### [WORK INSTRUCTION]
Please count every line of the following material that holds "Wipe" and give the total alone.

### [MATERIAL PROVIDED]
□ □ □ □ □

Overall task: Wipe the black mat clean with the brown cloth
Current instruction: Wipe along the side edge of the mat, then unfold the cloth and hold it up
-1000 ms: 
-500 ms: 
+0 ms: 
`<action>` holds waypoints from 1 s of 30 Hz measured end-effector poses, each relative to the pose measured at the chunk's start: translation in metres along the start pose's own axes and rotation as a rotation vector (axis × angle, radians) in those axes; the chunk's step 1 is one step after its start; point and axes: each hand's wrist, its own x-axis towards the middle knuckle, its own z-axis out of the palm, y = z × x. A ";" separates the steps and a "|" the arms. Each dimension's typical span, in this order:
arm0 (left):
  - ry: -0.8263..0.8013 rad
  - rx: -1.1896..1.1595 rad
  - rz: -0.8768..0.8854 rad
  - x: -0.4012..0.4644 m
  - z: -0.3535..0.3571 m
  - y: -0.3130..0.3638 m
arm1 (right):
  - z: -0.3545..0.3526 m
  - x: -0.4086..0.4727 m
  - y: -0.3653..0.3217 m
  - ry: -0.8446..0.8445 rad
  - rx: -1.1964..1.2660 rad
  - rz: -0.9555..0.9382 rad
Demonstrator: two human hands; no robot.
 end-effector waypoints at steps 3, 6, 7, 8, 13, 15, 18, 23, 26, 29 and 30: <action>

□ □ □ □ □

### [RESULT FOR THIS EXERCISE]
2